Le modèle contestable des Anglo-Saxons
Les universités anglo-saxonnes sont considérées comme la référence mondiale; il n’est toutefois pas nécessaire de les imiter en tout. Stanford, le MIT et Cambridge demandent chaque année aux étudiants internationaux l’équivalent de dizaines de milliers de francs. En même temps, elles dépendent de ces fonds, le soutien de l’Etat étant faible. Quarante pour cent des universités britanniques sont dans le rouge cette année. Les universités canadiennes sont actuellement confrontées à de sérieux problèmes financiers, car les admissions d’étudiants étrangers sont limitées.

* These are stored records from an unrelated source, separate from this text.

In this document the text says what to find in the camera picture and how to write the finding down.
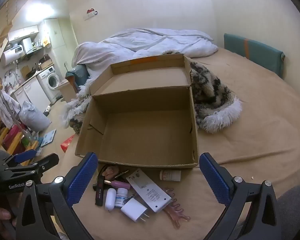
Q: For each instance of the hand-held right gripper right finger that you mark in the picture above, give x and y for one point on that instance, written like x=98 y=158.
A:
x=213 y=177

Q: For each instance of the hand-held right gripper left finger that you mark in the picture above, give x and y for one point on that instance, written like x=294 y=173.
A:
x=81 y=177

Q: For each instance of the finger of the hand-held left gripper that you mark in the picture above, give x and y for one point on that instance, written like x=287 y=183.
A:
x=47 y=160
x=25 y=155

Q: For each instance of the black stick device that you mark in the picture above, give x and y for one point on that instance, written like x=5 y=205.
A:
x=99 y=193

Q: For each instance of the pink ear model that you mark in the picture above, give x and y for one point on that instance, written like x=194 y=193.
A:
x=110 y=172

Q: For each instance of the pink tube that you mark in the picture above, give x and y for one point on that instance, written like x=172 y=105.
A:
x=120 y=185

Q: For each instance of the white pill bottle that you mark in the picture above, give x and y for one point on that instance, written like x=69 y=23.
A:
x=170 y=175

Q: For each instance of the white charger plug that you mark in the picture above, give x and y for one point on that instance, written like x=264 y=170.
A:
x=133 y=208

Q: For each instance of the white remote control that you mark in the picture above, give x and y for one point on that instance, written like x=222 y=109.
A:
x=150 y=192

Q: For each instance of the cardboard box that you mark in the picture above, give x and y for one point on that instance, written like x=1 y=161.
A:
x=145 y=130

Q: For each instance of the yellow wooden chair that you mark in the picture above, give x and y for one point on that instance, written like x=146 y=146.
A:
x=17 y=142

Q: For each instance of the bathroom scale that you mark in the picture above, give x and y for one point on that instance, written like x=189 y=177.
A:
x=48 y=137

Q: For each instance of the red packet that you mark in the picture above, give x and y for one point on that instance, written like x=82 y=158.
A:
x=66 y=143

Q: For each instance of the grey stuffed bag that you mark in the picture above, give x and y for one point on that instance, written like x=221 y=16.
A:
x=35 y=121

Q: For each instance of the white capsule case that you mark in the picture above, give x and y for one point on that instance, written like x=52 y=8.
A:
x=110 y=200

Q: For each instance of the small blue label bottle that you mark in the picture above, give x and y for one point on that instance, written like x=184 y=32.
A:
x=121 y=198

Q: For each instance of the white cloth on drying rack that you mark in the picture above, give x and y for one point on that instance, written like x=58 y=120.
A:
x=7 y=107

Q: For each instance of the white floor cabinet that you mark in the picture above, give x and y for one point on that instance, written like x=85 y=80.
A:
x=35 y=92

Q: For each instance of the white washing machine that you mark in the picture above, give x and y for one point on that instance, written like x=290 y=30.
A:
x=52 y=81

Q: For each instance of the person's right leg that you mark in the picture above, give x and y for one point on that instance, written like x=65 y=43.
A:
x=292 y=205

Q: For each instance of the fluffy patterned blanket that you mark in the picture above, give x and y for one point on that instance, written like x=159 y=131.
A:
x=210 y=90

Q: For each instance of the teal pillow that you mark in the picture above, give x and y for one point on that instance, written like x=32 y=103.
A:
x=77 y=73

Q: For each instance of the white water heater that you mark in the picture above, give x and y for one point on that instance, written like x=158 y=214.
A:
x=11 y=56

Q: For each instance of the teal cushion with orange stripe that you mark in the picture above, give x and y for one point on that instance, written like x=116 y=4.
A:
x=260 y=52

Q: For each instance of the white duvet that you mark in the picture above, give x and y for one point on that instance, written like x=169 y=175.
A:
x=140 y=42

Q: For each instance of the white wall cabinet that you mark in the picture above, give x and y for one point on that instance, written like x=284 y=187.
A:
x=22 y=33

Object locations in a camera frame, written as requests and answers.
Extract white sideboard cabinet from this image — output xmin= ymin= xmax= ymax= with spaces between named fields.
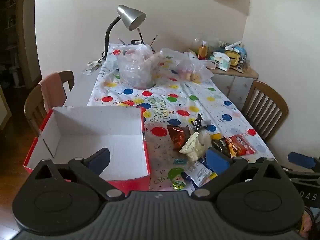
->
xmin=210 ymin=62 xmax=259 ymax=110

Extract orange bottle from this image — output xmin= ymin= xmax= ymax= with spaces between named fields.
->
xmin=197 ymin=41 xmax=208 ymax=60

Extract dark shelf unit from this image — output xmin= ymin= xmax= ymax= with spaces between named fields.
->
xmin=0 ymin=0 xmax=25 ymax=88

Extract red snack packet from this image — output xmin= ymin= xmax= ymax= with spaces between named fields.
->
xmin=226 ymin=134 xmax=257 ymax=157

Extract clear plastic bag with biscuits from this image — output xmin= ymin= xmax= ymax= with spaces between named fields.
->
xmin=160 ymin=47 xmax=214 ymax=83

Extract silver desk lamp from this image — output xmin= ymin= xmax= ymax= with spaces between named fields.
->
xmin=101 ymin=4 xmax=147 ymax=63

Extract cream snack packet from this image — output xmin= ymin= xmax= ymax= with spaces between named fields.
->
xmin=179 ymin=131 xmax=212 ymax=162

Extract copper foil snack packet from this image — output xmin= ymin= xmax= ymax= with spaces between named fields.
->
xmin=167 ymin=124 xmax=192 ymax=152

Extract balloon print tablecloth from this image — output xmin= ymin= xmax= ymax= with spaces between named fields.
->
xmin=86 ymin=43 xmax=275 ymax=192

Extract dark brown snack packet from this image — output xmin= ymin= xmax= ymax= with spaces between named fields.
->
xmin=191 ymin=114 xmax=213 ymax=133

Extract large clear plastic bag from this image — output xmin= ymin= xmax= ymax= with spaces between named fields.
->
xmin=115 ymin=44 xmax=163 ymax=89

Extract black gold snack packet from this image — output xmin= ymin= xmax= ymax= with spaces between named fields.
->
xmin=212 ymin=137 xmax=233 ymax=158

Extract blue white snack packet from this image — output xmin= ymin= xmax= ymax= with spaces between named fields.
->
xmin=184 ymin=159 xmax=218 ymax=188

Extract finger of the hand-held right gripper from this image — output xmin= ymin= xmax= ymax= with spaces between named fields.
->
xmin=284 ymin=169 xmax=320 ymax=184
xmin=288 ymin=152 xmax=320 ymax=173

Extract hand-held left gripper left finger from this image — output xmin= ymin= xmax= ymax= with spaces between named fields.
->
xmin=35 ymin=148 xmax=123 ymax=201

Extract green wrapped candy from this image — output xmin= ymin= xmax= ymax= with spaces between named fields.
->
xmin=172 ymin=176 xmax=187 ymax=190

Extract yellow box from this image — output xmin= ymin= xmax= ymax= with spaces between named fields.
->
xmin=224 ymin=50 xmax=242 ymax=67

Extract red cardboard box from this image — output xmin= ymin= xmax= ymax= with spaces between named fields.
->
xmin=23 ymin=106 xmax=152 ymax=193

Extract wooden chair with cloth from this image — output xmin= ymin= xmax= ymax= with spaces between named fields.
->
xmin=24 ymin=70 xmax=75 ymax=135

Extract small printed packet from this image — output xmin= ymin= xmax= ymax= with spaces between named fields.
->
xmin=84 ymin=60 xmax=101 ymax=74

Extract pink cloth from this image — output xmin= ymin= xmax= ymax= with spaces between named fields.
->
xmin=39 ymin=72 xmax=67 ymax=113

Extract wooden slat-back chair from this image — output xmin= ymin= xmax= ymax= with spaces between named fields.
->
xmin=241 ymin=80 xmax=289 ymax=140

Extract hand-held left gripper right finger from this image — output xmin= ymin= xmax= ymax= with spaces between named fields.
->
xmin=191 ymin=147 xmax=290 ymax=201

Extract tissue box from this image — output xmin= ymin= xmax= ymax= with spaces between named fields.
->
xmin=209 ymin=52 xmax=231 ymax=71

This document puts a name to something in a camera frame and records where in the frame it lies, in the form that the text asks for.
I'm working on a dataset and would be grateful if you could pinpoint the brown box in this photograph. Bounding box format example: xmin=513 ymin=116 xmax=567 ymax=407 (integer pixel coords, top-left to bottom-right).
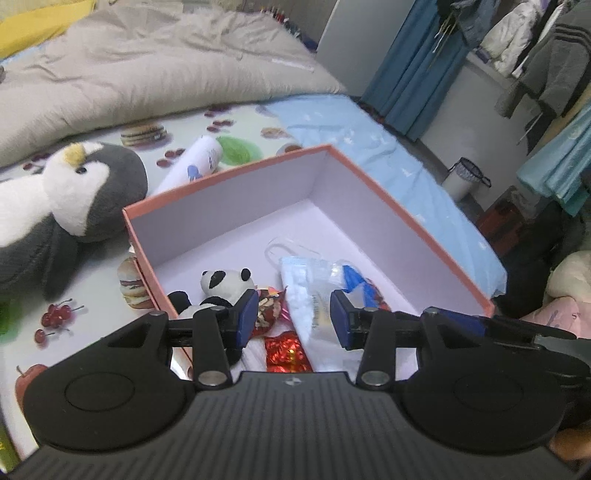
xmin=477 ymin=186 xmax=528 ymax=258

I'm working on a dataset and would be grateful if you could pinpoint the white plastic packet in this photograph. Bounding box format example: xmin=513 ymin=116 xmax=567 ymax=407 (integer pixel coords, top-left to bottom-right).
xmin=264 ymin=237 xmax=352 ymax=361

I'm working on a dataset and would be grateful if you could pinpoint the hanging grey striped sweater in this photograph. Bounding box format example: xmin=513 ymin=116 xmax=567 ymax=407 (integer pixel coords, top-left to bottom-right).
xmin=495 ymin=0 xmax=591 ymax=121

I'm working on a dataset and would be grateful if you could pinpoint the blue curtain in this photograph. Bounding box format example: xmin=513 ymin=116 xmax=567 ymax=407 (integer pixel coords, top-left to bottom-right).
xmin=359 ymin=0 xmax=472 ymax=142

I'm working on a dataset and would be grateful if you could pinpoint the white printed tube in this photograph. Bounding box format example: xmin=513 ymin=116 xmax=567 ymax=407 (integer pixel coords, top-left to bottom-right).
xmin=151 ymin=135 xmax=225 ymax=196

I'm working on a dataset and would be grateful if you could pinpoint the pink cardboard box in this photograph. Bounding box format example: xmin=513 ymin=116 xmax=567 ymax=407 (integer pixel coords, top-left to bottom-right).
xmin=122 ymin=144 xmax=498 ymax=376

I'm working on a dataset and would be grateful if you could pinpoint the hanging denim jacket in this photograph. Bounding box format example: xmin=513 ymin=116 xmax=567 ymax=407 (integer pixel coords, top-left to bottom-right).
xmin=449 ymin=0 xmax=505 ymax=48

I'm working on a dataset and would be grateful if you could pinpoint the pink printed fabric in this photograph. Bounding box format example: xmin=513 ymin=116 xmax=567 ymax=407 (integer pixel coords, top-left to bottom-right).
xmin=521 ymin=295 xmax=591 ymax=334

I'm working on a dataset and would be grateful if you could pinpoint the yellow pillow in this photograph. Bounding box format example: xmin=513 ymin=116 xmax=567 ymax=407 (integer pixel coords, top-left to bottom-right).
xmin=0 ymin=0 xmax=99 ymax=59

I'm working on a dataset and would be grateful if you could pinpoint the grey white penguin plush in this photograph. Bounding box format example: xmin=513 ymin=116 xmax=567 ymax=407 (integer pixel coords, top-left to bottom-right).
xmin=0 ymin=141 xmax=149 ymax=302

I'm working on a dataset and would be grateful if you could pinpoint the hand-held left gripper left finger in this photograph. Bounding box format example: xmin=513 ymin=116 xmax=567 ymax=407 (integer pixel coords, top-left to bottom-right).
xmin=106 ymin=288 xmax=259 ymax=388

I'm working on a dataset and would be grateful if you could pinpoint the food printed bed sheet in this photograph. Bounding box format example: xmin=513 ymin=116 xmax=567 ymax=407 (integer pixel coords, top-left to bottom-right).
xmin=0 ymin=99 xmax=326 ymax=464

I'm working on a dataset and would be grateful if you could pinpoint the hanging white jacket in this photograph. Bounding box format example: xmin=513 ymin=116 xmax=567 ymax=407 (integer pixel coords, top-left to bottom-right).
xmin=479 ymin=0 xmax=542 ymax=78

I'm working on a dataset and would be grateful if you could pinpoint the cream cushion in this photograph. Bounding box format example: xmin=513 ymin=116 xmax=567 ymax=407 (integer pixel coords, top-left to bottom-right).
xmin=544 ymin=250 xmax=591 ymax=306

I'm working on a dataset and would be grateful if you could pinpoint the shiny red wrapper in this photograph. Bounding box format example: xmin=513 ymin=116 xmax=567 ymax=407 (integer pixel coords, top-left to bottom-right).
xmin=263 ymin=332 xmax=315 ymax=374

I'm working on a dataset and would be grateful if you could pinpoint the white wardrobe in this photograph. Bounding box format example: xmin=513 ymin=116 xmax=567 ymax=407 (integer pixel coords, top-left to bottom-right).
xmin=316 ymin=0 xmax=408 ymax=96

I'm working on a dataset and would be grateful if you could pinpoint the white trash bin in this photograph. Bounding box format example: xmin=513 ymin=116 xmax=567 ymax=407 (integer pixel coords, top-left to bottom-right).
xmin=442 ymin=157 xmax=492 ymax=202

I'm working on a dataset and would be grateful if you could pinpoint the small panda plush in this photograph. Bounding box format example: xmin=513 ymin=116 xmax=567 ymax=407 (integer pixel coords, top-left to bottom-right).
xmin=167 ymin=268 xmax=258 ymax=365

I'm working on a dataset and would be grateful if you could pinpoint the dark red snack wrapper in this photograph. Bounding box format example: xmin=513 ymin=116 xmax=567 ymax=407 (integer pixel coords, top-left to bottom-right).
xmin=252 ymin=286 xmax=289 ymax=336

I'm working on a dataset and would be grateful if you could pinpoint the long green plush toy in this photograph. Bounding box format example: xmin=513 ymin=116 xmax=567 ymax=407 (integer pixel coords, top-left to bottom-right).
xmin=0 ymin=424 xmax=22 ymax=468

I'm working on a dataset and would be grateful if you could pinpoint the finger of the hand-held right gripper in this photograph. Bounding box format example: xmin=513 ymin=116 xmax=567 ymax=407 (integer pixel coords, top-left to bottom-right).
xmin=438 ymin=308 xmax=578 ymax=344

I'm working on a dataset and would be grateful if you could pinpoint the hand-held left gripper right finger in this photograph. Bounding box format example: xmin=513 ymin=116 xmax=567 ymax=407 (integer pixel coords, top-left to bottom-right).
xmin=331 ymin=290 xmax=490 ymax=387

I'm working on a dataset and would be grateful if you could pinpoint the row of small bottles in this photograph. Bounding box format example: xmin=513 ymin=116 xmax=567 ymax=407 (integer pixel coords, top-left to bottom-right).
xmin=262 ymin=4 xmax=320 ymax=52

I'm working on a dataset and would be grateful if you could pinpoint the blue white tissue packet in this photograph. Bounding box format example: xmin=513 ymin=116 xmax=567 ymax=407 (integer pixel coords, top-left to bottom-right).
xmin=342 ymin=264 xmax=394 ymax=313

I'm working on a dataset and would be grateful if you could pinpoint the grey duvet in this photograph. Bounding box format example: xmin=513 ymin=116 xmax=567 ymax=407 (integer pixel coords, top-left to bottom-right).
xmin=0 ymin=7 xmax=348 ymax=165

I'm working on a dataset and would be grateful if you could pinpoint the person's right hand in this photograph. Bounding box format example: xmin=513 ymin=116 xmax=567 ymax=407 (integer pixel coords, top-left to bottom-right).
xmin=549 ymin=427 xmax=591 ymax=463

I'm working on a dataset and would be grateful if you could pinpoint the hanging light blue garment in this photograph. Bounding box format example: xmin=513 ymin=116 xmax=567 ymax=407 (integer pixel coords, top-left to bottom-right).
xmin=516 ymin=98 xmax=591 ymax=217

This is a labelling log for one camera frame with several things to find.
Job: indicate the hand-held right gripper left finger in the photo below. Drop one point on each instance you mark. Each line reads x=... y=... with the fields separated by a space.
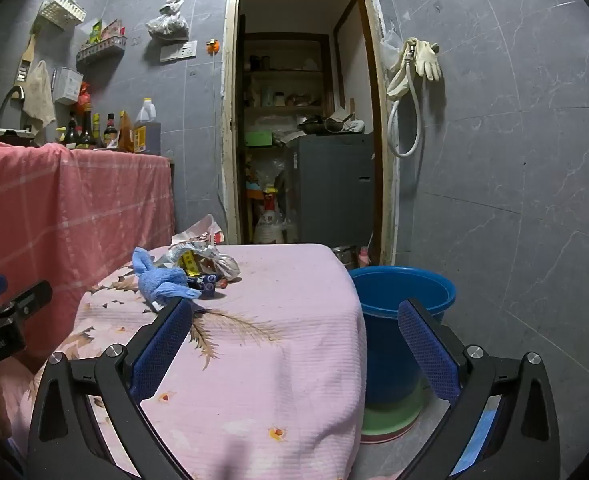
x=162 y=345

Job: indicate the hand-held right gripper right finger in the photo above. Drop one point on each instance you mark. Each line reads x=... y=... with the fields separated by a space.
x=427 y=350

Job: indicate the blue plastic bucket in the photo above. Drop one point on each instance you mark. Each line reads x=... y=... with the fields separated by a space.
x=374 y=350

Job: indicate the blue rag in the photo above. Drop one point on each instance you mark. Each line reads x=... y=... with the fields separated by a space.
x=164 y=280

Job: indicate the dark blue printed wrapper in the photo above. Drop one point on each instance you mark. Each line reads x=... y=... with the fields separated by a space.
x=208 y=285

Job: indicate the yellow packet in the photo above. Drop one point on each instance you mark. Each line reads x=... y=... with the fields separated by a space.
x=189 y=262

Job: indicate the silver foil wrapper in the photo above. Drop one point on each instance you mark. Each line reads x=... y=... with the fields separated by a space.
x=222 y=265

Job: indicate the red and white wrapper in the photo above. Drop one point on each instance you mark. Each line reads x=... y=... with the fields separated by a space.
x=202 y=227

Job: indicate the green plastic basin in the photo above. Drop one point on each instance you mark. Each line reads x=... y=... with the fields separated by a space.
x=389 y=417

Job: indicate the pink checked cloth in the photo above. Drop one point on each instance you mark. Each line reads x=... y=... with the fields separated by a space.
x=74 y=210

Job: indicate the pink bottle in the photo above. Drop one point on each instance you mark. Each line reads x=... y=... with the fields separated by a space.
x=363 y=257

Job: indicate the steel pot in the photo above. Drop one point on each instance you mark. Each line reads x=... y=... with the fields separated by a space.
x=343 y=255

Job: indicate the white cooking pot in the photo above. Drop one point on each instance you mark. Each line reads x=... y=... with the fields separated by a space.
x=2 y=132

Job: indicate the red white bottle on floor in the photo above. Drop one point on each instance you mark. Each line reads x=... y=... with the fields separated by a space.
x=269 y=222

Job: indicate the small green bottle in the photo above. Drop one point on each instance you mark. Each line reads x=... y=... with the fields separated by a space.
x=60 y=135

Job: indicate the dark sauce bottle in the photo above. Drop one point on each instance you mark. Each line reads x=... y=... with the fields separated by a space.
x=71 y=134

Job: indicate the tall dark bottle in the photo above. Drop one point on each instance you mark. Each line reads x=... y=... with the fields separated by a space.
x=86 y=130

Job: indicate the dark bottle with yellow cap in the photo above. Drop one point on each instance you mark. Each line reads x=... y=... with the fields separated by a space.
x=97 y=132

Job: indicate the metal faucet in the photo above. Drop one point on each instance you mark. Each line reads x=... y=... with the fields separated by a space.
x=4 y=105

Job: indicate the dark bottle with red cap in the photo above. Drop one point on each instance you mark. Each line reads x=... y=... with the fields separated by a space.
x=110 y=132

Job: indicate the grey washing machine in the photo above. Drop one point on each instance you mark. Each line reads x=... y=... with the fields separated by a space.
x=329 y=190

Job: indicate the amber sauce bottle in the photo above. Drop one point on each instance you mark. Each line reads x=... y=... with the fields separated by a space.
x=126 y=132

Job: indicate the hanging beige rag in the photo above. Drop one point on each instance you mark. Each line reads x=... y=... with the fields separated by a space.
x=39 y=97

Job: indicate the large oil jug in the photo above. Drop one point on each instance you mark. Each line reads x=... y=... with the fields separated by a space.
x=147 y=127

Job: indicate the red hanging bag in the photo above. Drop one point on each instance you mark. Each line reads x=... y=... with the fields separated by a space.
x=83 y=97

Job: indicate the green box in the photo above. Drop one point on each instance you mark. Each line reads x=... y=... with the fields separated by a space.
x=258 y=138

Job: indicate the wooden spatula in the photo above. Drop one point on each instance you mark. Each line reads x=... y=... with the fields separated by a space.
x=28 y=57

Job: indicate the black wok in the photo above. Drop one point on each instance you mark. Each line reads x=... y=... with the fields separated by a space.
x=314 y=126

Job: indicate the wooden shelf unit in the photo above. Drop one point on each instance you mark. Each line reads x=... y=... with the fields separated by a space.
x=284 y=72

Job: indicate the clear plastic bag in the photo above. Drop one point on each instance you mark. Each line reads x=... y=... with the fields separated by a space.
x=390 y=45

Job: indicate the hanging filled plastic bag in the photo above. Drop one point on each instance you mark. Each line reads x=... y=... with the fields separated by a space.
x=168 y=20

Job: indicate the white wall box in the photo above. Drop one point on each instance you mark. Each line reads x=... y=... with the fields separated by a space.
x=68 y=86

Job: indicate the wooden door frame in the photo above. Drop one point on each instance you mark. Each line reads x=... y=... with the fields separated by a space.
x=229 y=110

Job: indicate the wall spice rack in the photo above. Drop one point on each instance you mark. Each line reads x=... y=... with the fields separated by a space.
x=102 y=50

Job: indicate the wall socket plate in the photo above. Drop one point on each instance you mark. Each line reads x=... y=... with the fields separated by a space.
x=177 y=51

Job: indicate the white wall basket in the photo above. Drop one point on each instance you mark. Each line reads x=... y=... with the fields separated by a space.
x=63 y=7

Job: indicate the orange wall hook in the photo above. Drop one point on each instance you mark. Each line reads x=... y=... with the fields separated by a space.
x=213 y=46

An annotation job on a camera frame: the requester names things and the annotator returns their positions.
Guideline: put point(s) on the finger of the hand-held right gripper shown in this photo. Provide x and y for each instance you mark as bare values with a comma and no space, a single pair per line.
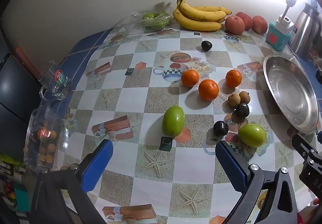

La Suisse ne doit pas en arriver là. Les jeunes hautement qualifiés, d’où qu’ils viennent, ont été et sont un pilier central de la force d’innovation et, en fin de compte, de la prospérité de la Suisse. De même que la dotation stable et adéquate de l’enseignement supérieur par les pouvoirs publics. Un système d’enseignement supérieur dans lequel ces conditions ne sont plus valables est, à notre avis, contraire aux valeurs de la Suisse. Ce n’est pas bon marché – mais cela en vaut le prix. Le grand Abraham Lincoln l’a résumé en ces termes: «Si vous trouvez que l’éducation coûte cher, essayez l’ignorance.»
En tant que société, nous devons donc discuter fondamentalement des tâches que les hautes écoles et les instituts de recherche de la Confédération doivent remplir pour servir au mieux la Suisse. Sur cette base, il faut déterminer les conditions-cadres, y compris financières, dont les hautes écoles ont besoin pour accomplir leur mission. Engageons ce dialogue dès maintenant!